Friday, October 17, 2014
Publication date: Available online 7 October 2014
Source:Hormones and Behavior

Author(s): Danilo Alves Moraes , Daniel Paulino Venancio , Deborah Suchecki

Studies have shown a gradual reduction of sleep time in the general population, accompanied by increased food intake, representing a risk for developing obesity, type II diabetes and cardiovascular disease. Rats subjected to paradoxical sleep deprivation (PSD) exhibit feeding and metabolic alterations, both of which are regulated by the communication between peripheral signals and the hypothalamus.

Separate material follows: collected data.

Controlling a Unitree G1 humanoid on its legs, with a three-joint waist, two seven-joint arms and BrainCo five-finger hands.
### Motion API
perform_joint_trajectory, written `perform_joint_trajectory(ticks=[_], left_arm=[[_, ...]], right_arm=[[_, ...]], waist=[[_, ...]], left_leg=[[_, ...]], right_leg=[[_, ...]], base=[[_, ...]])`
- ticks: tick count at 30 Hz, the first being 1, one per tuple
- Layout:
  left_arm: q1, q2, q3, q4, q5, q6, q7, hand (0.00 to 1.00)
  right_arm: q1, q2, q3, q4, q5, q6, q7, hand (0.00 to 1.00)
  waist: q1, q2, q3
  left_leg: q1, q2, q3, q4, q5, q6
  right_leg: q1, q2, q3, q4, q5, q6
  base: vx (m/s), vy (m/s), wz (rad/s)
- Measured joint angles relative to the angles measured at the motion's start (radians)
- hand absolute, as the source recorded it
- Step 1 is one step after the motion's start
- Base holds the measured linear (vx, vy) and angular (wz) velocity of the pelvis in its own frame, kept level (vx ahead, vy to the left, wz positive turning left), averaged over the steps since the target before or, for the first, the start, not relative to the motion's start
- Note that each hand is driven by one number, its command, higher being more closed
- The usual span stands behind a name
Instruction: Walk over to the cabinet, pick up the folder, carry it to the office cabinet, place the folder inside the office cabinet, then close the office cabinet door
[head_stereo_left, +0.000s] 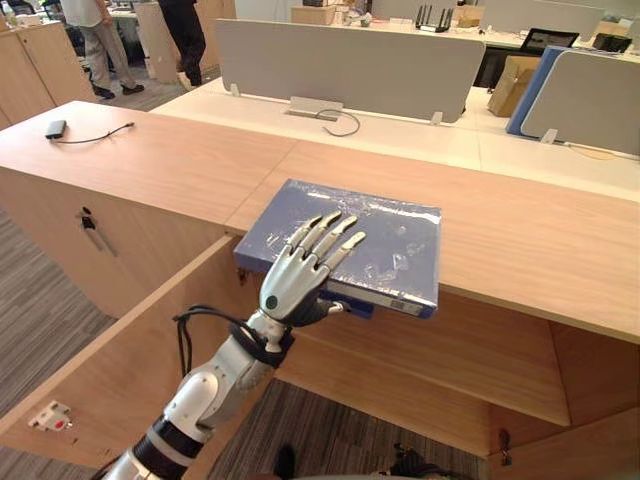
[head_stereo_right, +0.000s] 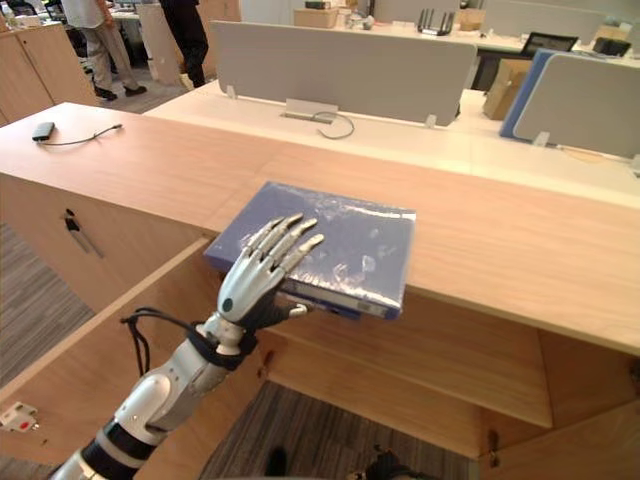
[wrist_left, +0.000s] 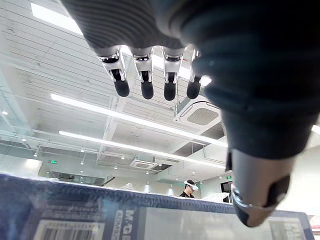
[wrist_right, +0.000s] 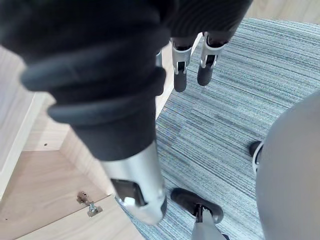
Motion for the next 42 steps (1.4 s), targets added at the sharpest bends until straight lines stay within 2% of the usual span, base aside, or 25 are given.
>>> perform_joint_trajectory(ticks=[13, 18, 28, 29, 42], left_arm=[[-0.059, 0.033, 0.000, 0.171, 0.033, 0.035, 0.004, 0.00], [-0.059, 0.033, 0.007, 0.231, 0.033, 0.044, 0.004, 0.00], [-0.060, 0.030, 0.076, 0.238, 0.035, 0.064, 0.008, 0.00], [-0.060, 0.030, 0.084, 0.240, 0.035, 0.069, 0.009, 1.00], [-0.120, 0.017, 0.091, 0.270, 0.078, 0.103, 0.099, 1.00]], right_arm=[[-0.007, 0.000, -0.002, -0.006, -0.027, 0.000, 0.000, 0.00], [-0.019, 0.000, -0.018, -0.013, -0.034, 0.002, 0.000, 0.00], [-0.039, 0.000, -0.018, -0.014, -0.034, 0.002, 0.001, 0.00], [-0.042, 0.000, -0.018, -0.018, -0.034, 0.002, 0.001, 0.00], [-0.046, 0.000, -0.017, -0.040, -0.034, 0.002, 0.001, 0.00]], waist=[[-0.020, -0.003, 0.001], [-0.034, -0.014, 0.010], [-0.042, -0.015, 0.038], [-0.045, -0.015, 0.038], [-0.061, -0.007, 0.050]], left_leg=[[0.019, 0.001, -0.001, -0.002, -0.006, -0.007], [0.021, -0.003, -0.001, -0.002, -0.013, -0.009], [0.037, -0.007, 0.013, -0.002, -0.029, -0.013], [0.040, -0.007, 0.017, -0.002, -0.031, -0.014], [0.061, -0.005, 0.034, -0.002, -0.041, -0.018]], right_leg=[[0.019, 0.002, 0.001, -0.013, 0.000, 0.000], [0.027, 0.001, 0.001, -0.029, 0.001, 0.000], [0.048, -0.001, 0.008, -0.052, 0.001, 0.001], [0.051, -0.001, 0.011, -0.056, 0.001, 0.001], [0.068, -0.003, 0.028, -0.064, 0.001, 0.001]], base=[[0.00, -0.003, 0.00], [0.02, -0.025, -0.01], [0.03, -0.047, -0.04], [0.03, -0.049, -0.06], [0.01, -0.025, -0.04]])
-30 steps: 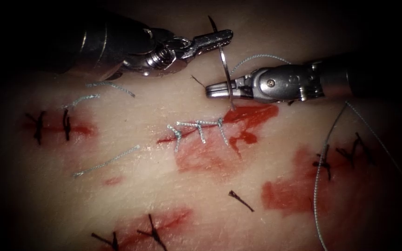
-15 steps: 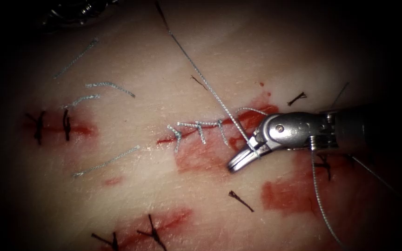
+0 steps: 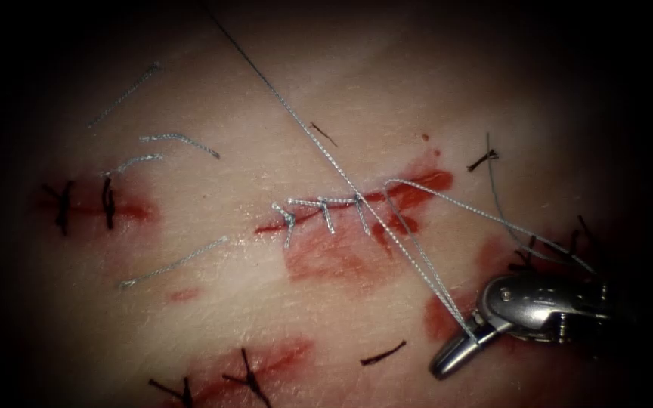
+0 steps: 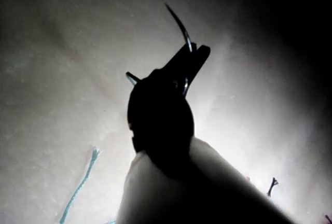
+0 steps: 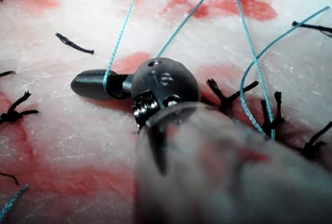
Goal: Wound Closure
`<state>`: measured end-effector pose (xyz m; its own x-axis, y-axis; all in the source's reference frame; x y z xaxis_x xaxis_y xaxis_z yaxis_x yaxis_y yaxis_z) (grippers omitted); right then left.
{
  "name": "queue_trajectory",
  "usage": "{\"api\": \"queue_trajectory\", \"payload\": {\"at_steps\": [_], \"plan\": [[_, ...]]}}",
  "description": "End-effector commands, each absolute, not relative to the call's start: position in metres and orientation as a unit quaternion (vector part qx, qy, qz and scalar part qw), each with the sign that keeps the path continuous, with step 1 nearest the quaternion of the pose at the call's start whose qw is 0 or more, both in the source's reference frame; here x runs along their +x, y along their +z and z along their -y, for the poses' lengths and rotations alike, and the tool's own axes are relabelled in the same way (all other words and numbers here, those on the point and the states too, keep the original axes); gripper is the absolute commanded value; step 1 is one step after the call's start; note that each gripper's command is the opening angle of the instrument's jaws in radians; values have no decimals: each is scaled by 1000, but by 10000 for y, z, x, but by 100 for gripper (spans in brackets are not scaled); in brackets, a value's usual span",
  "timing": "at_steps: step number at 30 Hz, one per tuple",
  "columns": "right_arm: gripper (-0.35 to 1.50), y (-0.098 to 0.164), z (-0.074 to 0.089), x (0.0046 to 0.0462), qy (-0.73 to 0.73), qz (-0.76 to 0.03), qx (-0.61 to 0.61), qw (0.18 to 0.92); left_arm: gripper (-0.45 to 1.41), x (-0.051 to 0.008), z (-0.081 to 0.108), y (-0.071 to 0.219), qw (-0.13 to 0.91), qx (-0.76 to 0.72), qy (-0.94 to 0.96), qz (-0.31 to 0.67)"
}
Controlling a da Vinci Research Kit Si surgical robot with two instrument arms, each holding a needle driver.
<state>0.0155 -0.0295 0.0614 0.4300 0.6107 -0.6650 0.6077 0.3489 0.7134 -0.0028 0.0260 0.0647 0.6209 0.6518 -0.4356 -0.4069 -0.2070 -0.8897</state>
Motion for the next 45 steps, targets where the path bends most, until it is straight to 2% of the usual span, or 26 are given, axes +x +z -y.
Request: {"api": "queue_trajectory", "payload": {"at_steps": [1,10,15,23,38,42,45], "plan": [[-35,609,306,148,14,-529,577,622,-45,-25,-264,650,625,-649,425,88],[-35,586,315,98,54,-490,610,620,-45,48,-290,634,641,-644,417,25],[-35,574,320,69,66,-467,632,614,-45,107,-307,629,654,-633,413,-24],[-35,552,329,37,78,-428,647,627,-45,174,-324,626,663,-623,409,-74],[-35,523,330,-7,109,-408,648,634,-45,287,-346,606,680,-601,392,-152],[-35,523,329,-9,107,-406,649,635,-45,301,-347,600,680,-601,391,-156],[-35,528,319,4,144,-421,625,641,-45,285,-343,595,689,-598,377,-157]]}}
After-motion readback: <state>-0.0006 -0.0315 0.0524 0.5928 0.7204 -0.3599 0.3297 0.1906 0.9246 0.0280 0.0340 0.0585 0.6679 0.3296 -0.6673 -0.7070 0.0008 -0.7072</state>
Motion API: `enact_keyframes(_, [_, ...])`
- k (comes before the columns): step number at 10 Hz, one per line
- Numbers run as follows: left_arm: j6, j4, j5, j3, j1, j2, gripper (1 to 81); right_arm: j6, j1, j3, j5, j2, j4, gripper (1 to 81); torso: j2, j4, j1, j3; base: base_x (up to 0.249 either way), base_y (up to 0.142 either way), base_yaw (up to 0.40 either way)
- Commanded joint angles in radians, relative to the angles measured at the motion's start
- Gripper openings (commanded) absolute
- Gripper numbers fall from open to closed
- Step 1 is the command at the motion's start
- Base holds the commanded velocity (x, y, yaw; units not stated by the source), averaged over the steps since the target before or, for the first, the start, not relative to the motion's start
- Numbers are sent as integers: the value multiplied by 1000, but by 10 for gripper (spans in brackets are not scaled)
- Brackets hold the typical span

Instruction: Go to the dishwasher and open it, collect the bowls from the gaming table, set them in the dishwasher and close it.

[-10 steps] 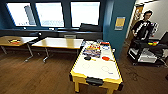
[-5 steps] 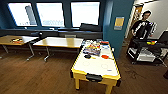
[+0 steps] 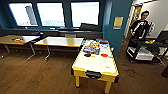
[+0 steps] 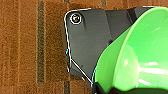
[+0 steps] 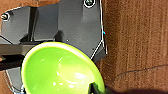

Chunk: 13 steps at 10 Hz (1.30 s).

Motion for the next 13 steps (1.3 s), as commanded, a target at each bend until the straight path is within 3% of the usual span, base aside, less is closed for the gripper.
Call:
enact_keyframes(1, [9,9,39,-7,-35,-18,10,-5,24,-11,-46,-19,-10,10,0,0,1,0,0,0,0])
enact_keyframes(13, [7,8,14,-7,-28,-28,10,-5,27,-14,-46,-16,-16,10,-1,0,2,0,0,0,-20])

This study aimed to investigate the daily change of 96h of PSD-induced food intake, body weight, blood glucose, plasma insulin and leptin concentrations and the expression of their receptors in the hypothalamus of Wistar rats. Food intake was assessed during the light and dark phases and was progressively increased in sleep-deprived animals, during the light phase. PSD produced body weight loss, particularly on the first day, and decreased plasma insulin and leptin levels, without change in blood glucose levels. Reduced leptin levels were compensated by increased expression of leptin receptors in the hypothalamus, whereas no compensations occurred in insulin receptors. The present results on body weight loss and increased food intake replicate previous studies from our group. The fact that reduced insulin levels did not lead to compensatory changes in hypothalamic insulin receptors, suggests that this hormone may be, at least in part, responsible for PSD-induced dysregulation in energy metabolism.